In spite of robust and steady opposition from the soda industry and from retailers, who feared the financial hit they’d take after raising prices to accommodate the tax, several California cities followed suit: San Francisco, Albany, and Oakland. Boulder, Colorado and Seattle, Washington also adopted soda taxes.
For several years after, the verdict on soda-tax success was still out. In Chicago, in 2017, the tax had a short shelf life—really short. In less than a year, Chicago passed the tax, a group of retailers sued, claiming it was illegal, and lawmakers voted overwhelmingly to can it. (Would you rather I said it “fizzled?”).
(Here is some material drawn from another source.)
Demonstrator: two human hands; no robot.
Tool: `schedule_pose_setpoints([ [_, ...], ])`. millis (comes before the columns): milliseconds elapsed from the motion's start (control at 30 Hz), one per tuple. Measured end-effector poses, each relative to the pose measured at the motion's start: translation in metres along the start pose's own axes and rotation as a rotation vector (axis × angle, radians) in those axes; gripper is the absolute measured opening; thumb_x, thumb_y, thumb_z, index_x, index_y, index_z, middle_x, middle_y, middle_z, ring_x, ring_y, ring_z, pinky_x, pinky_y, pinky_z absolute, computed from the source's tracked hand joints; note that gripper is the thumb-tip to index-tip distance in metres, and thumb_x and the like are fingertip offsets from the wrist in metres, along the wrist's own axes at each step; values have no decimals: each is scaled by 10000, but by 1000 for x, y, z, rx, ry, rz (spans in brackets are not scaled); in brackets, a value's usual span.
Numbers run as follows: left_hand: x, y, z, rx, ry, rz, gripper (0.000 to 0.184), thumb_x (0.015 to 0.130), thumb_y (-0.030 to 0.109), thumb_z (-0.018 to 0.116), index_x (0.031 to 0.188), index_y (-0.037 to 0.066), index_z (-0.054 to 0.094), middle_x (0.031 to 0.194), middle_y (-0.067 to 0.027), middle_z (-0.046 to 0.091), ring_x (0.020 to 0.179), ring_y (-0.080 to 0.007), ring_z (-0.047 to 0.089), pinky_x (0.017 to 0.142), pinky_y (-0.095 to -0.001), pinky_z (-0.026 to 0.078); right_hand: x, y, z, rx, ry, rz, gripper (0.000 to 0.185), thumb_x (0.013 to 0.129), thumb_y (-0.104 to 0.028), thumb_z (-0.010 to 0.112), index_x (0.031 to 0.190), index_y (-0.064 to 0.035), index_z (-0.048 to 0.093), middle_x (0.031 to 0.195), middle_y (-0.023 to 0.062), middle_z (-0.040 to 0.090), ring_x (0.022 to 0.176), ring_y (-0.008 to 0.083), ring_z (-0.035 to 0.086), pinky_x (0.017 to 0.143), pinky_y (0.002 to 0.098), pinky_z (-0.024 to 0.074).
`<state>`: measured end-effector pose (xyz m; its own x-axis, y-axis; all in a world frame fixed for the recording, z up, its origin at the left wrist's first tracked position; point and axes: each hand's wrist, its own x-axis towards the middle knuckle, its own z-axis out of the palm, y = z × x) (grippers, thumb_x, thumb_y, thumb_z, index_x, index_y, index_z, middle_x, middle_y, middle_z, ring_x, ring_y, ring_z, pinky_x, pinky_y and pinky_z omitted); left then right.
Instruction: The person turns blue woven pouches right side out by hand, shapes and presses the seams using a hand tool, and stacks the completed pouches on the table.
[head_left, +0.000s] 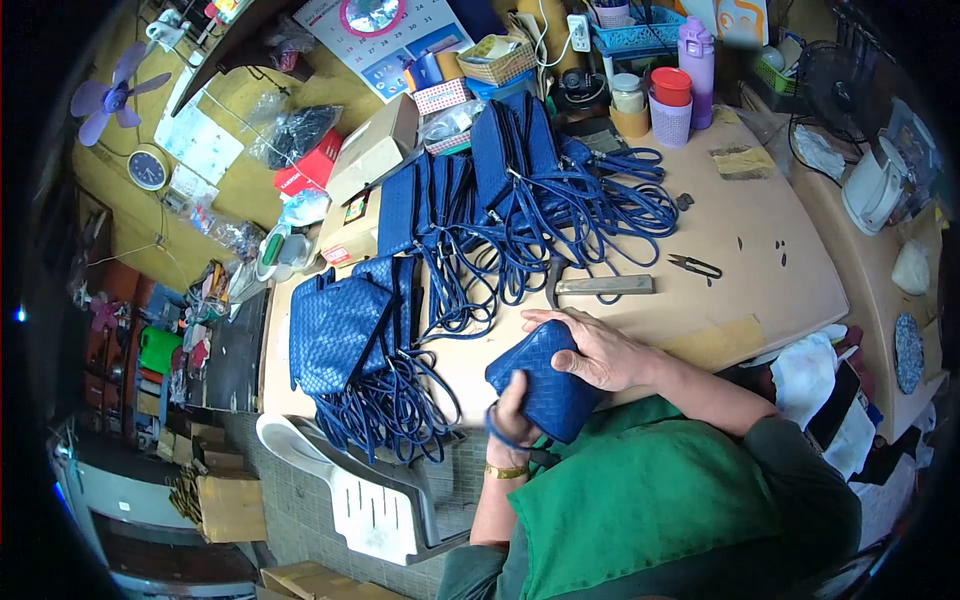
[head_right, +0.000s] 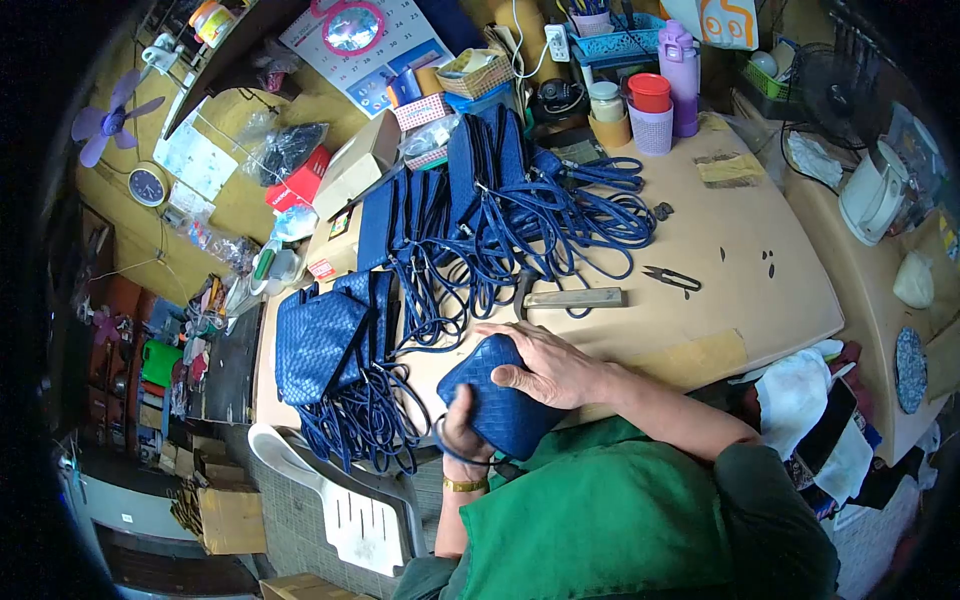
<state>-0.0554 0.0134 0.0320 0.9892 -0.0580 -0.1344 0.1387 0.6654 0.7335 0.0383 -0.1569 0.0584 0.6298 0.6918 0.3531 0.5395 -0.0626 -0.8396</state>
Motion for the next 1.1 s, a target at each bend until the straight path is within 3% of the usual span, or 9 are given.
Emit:
schedule_pose_setpoints([
  [133,2,-14,7,285,-25,27,524,926,267,582,1351,-3,437,1237,-135,578,1109,-258,594,944,-366,482,0,-2,-2,-28,88,-19,913,871,-702,432,1421,16,303,1381,224,438,1330,351,379,1108,431,275],
  [267,-10,8,22,1431,-454,19,481,821,203,723,1209,-12,538,1021,-179,623,1010,-220,603,871,-352,483,1,-8,-3,245,131,35,735,892,-475,606,1372,30,371,1370,186,467,1308,270,417,1098,401,307],
  [400,16,-11,-93,1002,-910,84,882,698,300,819,1378,-55,385,1316,-157,522,1233,-241,490,1053,-366,373,-3,5,-1,467,66,8,517,904,-291,517,1298,40,473,1295,145,538,1276,226,445,1098,368,300],
  [433,4,-6,-41,173,-623,-170,885,767,271,773,1434,-57,292,1400,-133,450,1277,-259,455,1103,-391,326,-5,4,0,502,73,25,509,905,-282,506,1301,36,472,1303,143,533,1278,227,444,1099,369,300],
  [467,-1,-26,-54,5,-75,-227,743,826,213,732,1408,-34,343,1358,-143,493,1250,-283,480,1087,-422,350,-6,3,0,536,81,42,501,907,-273,495,1304,32,472,1311,141,528,1279,229,442,1100,370,301],
  [533,-5,-19,-8,-214,-10,-38,580,866,163,691,1347,-17,422,1278,-123,557,1168,-256,549,1026,-419,426,-4,-12,-2,341,38,42,514,904,-241,474,1338,34,441,1343,149,510,1292,246,432,1116,376,284],
  [700,1,-18,27,-112,155,46,452,861,141,693,1248,-6,511,1138,-122,621,1017,-237,626,909,-382,513,11,31,6,743,83,-125,703,976,-589,321,1220,32,542,1261,158,559,1216,232,496,1051,383,360],
  [800,4,-24,33,-102,98,92,425,869,111,674,1242,-12,513,1123,-127,627,999,-236,634,900,-373,518,23,47,19,642,280,66,508,1030,-372,383,699,-36,572,725,58,588,740,144,560,723,291,460],
  [1100,1,-29,11,273,25,131,362,874,119,681,1200,11,566,1090,-86,638,970,-192,618,877,-340,500,39,50,35,760,335,58,455,1016,-286,439,616,-72,466,590,-16,464,554,72,410,542,257,365],
])
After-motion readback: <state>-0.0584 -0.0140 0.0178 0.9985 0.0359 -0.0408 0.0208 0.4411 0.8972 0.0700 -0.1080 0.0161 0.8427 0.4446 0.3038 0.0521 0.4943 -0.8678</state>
And then there was Philly: one tax to rule them all. In January of 2017, Philadelphia’s soda tax, the country’s highest at 1.5 cents per ounce, went into effect. And not long after, it became the subject of intense debate over whether the public health benefit was outshined by the unintended consequences. Bloomberg reported in January that, while the tax had generated $72 million in revenue, it had also—and bear in mind this was an American Beverage Association finding—killed more than 1,000 jobs.
Interestingly, Consumer Reports noted that the Drexel researchers gave the same survey to residents of three nearby cities that hadn’t implemented a tax and found there was a slight increase in consumption. Cities close to Berkeley—San Francisco, for instance, which later passed its own tax—experienced a similar uptick in consumption shortly after its tax was implemented. That’s a finding that can be interpreted in one of two ways, both of which have been floated by opposing sides. First, it could indicate that when a municipality passes a soda tax it has a strong enough effect on the local population’s consumption habits to prove that the tax impacts public health outcomes in a positive way. And second, it can also indicate that when folks can’t get their fix in a soda-tax city, they’ll go elsewhere to buy it.
So, what does all this tell us? Well, you take the good, you take the bad, you take them both and there you have … the tax of life? Kinda. But really: Philadelphia is an excellent case study. Yes, consumption is down. And yes, some numbers show sales and employee hours are, too.
Overall, calculating its success is a pretty basic math problem. Take the 1.5-cent soda tax, add $79 million to the city budget, 2,000 preK seats, and 11 community schools. Bottom line? You decide.
CORRECTION: An earlier version of this story said the soda tax added $79 million to the local economy. More accurately, $79 million was added to the city budget.